Introduction
Using WO as reliability data source to calculate equipment MTBF is a common practice in many big organizations. Meanwhile there are also many software vendors exploiting this demand by providing applications that extract WO data to generate MTBF values for the corresponding equipment.
This presentation describes the flaws in using WO captured in CMMS system to derive MTBF of equipment. First, I state the obvious assumptions when you use WO to derive MTBF. I will then explain the issues associated with these assumptions in practice.
Work-Order is not meant for data source for reliability analysis.
Assumptions
To derive the MTBF from Work-Order, the following assumptions are made by the software developer:
- Each Corrective Maintenance Work-Order (CM-WO) for an equipment corresponds to its failure.
- Repair start-time to Repair end-time of CM- WOs of an equipment is considered as equipment downtime.
- The duration between 2 CM- WOs of an equipment is considered as operational.
The Issues...
The following describes the problems that do not go well with the above assumptions.
Problem 1: A failure may have multiple Work-Order
It is common to see multiple Notification-Order/Work-Orders being issued for a failure. This may result in multiple counts for a failure.
Analyst needs to ensure WOs that refer to the same failure are combined as single event to avoid repeated counts on the same event. This is not an easy task!
If this problem is not handled properly, the first assumption will be violated.
Problem 2: Error in downtime calculation
Consider a Crude-Oil-Transport-Pump (COTP) system that consists of 3-pumps (A, B and C), with “2 active and 1 standby” operating policy.
On day 50, Pump A failed; Work-Order was raised and repair started on day 70 and completed on day 80. The actual downtime for Pump A was 30 days, but repair time was 10 days.

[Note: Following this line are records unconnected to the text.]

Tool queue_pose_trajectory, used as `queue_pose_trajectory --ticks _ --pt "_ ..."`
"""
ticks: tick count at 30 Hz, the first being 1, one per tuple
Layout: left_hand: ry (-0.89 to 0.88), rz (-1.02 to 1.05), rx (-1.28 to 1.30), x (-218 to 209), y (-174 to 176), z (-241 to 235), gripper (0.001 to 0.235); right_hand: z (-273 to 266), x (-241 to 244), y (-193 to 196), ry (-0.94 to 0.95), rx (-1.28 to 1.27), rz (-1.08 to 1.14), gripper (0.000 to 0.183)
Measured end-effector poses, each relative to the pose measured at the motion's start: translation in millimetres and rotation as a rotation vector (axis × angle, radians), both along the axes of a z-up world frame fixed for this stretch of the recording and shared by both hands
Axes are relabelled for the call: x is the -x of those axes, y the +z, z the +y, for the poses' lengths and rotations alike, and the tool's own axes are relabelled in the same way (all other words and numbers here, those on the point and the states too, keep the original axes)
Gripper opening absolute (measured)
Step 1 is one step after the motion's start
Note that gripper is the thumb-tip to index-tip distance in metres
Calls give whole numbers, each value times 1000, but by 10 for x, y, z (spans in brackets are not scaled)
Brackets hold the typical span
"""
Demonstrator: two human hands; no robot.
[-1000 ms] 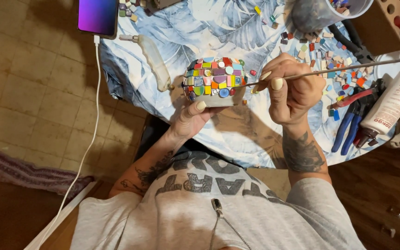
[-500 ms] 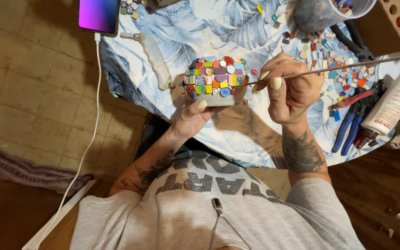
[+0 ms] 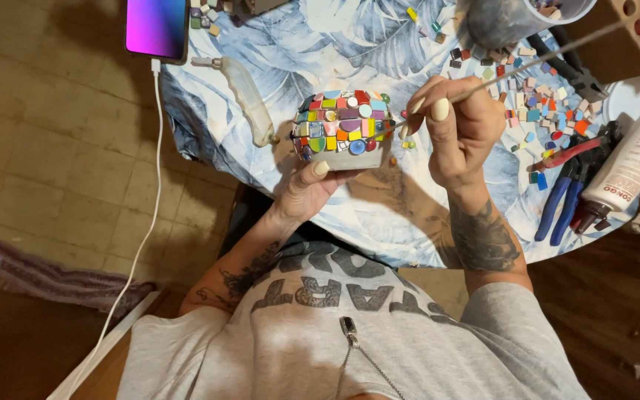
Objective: Applying small colorful mosaic tiles to a white ceramic mug using adhesive and an applicator stick.
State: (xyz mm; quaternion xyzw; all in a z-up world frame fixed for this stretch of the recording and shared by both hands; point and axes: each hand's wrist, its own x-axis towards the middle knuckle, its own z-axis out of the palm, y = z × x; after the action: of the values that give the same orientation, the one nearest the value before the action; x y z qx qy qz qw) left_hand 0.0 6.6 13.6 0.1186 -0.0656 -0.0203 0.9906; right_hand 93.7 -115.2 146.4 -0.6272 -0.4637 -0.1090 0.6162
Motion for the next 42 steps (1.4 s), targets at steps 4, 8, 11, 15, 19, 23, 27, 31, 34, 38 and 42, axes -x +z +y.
queue_pose_trajectory --ticks 4,8,11,15,19,23,27,31,34,38,42 --pt "-87 63 -39 6 49 55 72 -37 18 -77 -85 55 239 23" --pt "-120 74 -2 15 -3 38 73 -43 -30 -90 -11 -19 478 22" --pt "-94 100 -22 16 15 39 74 -60 -14 27 61 -90 785 14" --pt "-104 97 -22 23 -51 10 74 -197 -56 106 278 -222 997 18" --pt "-85 86 -42 16 83 39 77 -484 49 323 89 -217 903 20" --pt "-91 69 -25 23 101 26 73 -1021 220 200 -543 266 541 27" --pt "-106 68 19 26 -52 -4 73 -1568 288 -340 -839 750 58 21" --pt "-110 75 9 55 -31 4 72 -1479 372 -477 -1096 1047 -365 28" --pt "-97 81 -27 50 6 -11 72 -1023 506 -402 -967 752 -501 29" --pt "-26 -104 -79 -7 90 -61 44 -499 698 -442 -634 461 -490 35" --pt "-39 -71 -74 2 -184 -76 49 -318 765 -233 -645 539 -481 45"
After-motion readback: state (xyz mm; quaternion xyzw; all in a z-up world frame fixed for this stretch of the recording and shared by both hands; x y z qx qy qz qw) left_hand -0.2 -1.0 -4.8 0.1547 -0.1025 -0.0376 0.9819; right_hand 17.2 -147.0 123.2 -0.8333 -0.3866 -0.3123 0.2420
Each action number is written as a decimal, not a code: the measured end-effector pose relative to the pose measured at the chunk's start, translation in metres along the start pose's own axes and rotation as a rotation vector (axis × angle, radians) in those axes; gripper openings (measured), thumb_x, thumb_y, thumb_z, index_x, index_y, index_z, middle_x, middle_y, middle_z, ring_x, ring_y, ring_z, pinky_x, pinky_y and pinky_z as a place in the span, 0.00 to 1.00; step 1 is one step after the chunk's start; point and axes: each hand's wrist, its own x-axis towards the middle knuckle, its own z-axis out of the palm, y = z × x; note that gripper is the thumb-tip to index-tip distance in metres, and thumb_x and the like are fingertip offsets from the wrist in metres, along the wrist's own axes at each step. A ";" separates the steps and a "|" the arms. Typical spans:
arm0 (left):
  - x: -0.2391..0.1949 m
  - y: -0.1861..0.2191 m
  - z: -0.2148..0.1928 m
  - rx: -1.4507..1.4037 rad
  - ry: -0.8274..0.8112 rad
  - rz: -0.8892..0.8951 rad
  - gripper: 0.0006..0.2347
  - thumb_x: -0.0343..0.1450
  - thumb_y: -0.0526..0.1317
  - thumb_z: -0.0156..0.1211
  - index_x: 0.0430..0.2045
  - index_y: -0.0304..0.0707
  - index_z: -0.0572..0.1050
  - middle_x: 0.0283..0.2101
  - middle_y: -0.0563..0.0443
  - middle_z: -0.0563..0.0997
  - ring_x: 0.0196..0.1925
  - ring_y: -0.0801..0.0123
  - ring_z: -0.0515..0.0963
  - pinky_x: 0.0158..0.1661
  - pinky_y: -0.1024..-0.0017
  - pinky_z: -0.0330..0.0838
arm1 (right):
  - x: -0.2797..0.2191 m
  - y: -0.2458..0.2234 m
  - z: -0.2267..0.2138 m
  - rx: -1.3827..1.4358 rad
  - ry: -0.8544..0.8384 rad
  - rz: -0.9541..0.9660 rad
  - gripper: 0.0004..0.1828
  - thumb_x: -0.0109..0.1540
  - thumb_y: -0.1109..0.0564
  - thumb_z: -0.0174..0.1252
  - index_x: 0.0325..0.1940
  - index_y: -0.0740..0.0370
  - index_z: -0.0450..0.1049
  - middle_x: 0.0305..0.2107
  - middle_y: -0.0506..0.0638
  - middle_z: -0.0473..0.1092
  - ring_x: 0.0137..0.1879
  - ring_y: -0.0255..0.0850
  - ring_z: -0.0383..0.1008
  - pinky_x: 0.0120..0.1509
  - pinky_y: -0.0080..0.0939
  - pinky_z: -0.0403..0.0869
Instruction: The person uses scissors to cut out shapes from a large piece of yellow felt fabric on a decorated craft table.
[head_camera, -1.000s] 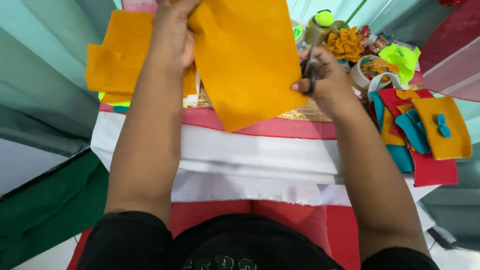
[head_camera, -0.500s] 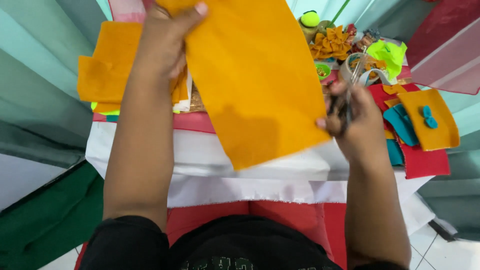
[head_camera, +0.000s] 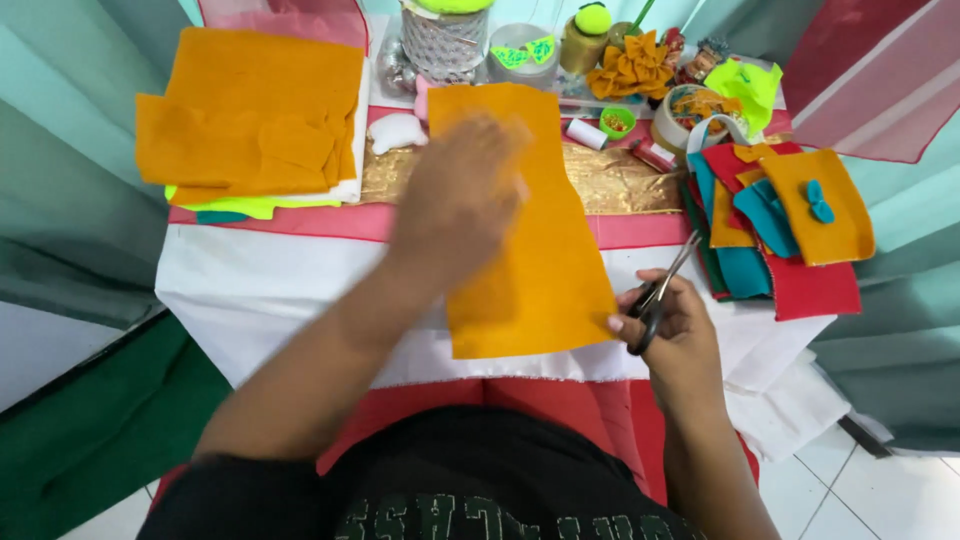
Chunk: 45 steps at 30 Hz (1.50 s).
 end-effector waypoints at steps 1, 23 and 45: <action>-0.015 0.024 0.000 -0.028 -0.038 0.064 0.19 0.69 0.46 0.61 0.53 0.42 0.75 0.55 0.42 0.76 0.60 0.47 0.73 0.52 0.46 0.68 | -0.001 0.010 -0.001 0.011 -0.028 -0.050 0.33 0.48 0.65 0.72 0.57 0.62 0.70 0.37 0.55 0.72 0.43 0.40 0.75 0.43 0.37 0.77; -0.129 0.081 -0.038 -0.487 -0.090 0.370 0.10 0.71 0.37 0.64 0.45 0.44 0.79 0.47 0.40 0.74 0.44 0.48 0.73 0.47 0.49 0.65 | -0.073 0.026 -0.031 0.092 -0.184 0.242 0.25 0.57 0.59 0.62 0.57 0.64 0.68 0.39 0.64 0.75 0.43 0.55 0.82 0.43 0.50 0.83; -0.149 0.116 0.044 -1.528 -0.709 -1.377 0.15 0.73 0.51 0.61 0.36 0.36 0.79 0.29 0.49 0.78 0.32 0.72 0.78 0.30 0.80 0.67 | -0.085 0.055 -0.017 -0.252 -0.549 0.213 0.19 0.60 0.50 0.66 0.52 0.55 0.72 0.39 0.46 0.74 0.48 0.36 0.77 0.54 0.38 0.74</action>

If the analyst relies on Work-Order record as data source, the downtime would be only 10 days! To correct this error, the analyst needs to look from the corresponding Notification Order for Mal-function start-time.
This problem makes the second assumptions difficult to achieve.
Problem 3: Standby duration cannot be obtained from CMMS
The following shows the tri-state plot of three identical Gas-Turbines (with “2 active and 1 standby” operating policy) of a power generation system from 1 September 2016 to 18 February 2019 (900 days). There were 5 failures.
If we rely on CMMS system, 5 failures were observed over 900 days for 3 identical units. Combined downtime for all Gas-Turbines is 80 days. It can’t tell how long is the standby duration of each equipment.
The MTBF of individual Gas-Turbine = (900 x 3 - 80) / 5 = 524 days.
The problem with this calculation is that we used the calendar day of 900 for each unit (minus downtimes), and give credit for standby duration.
Standby duration should be removed from the calendar time.
Following shows the correct calculation:
From the profile determine total run times.
GT-7510A: 368 days
GT-7510B: 304 days
GT-7510C: 328 days
Total running time: 368 + 304 + 328 = 1000 days
Total number of failures: 5
MTBF = 1000/5 = 200 days
Relying on CMMS information will over estimate the reliability of the assets.
Problem 4: Non-Failure event (process event)
Work-Order does not capture downtime events that are due to process upset. Normally, any downing event that is not due to equipment failure, Work-Order are not generated, and hence the corresponding downtimes are not captured.
Situation where equipment A is down due to other equipment, B failure. Work-Order is issued for equipment B but not for A. Hence the downtime information for A is not captured.
Conclusion
CMMS systems are typically designed by accountants and serve as excellent tools for accounting and financial purposes. However, it is unlikely that a reliability engineer is involved in the system's design, and as a result, the requirements for reliability analysis may not be adequately considered. Relying solely on work orders as the primary source of reliability data can be a recipe for failure in an enterprise reliability program.
A data collection system for the process industry should, at a minimum, capture the following information:
- Downtimes with associated failure modes.
- Downtimes due to process events with root causes.
- Equipment on standby time.
- Daily production.
Analyst should avoid using calendar time to derive equipment operating profile, unless the equipment is operating 24/7, and the non-operating times are negligible.
The objective of the data collection system is to capture events in such a way that historical operating profiles can be reproduced with reasonable precision, as shown in Figure 2. This capability enables analysts to accurately derive the failure rate behavior and downtime distribution of each critical piece of equipment.
-End-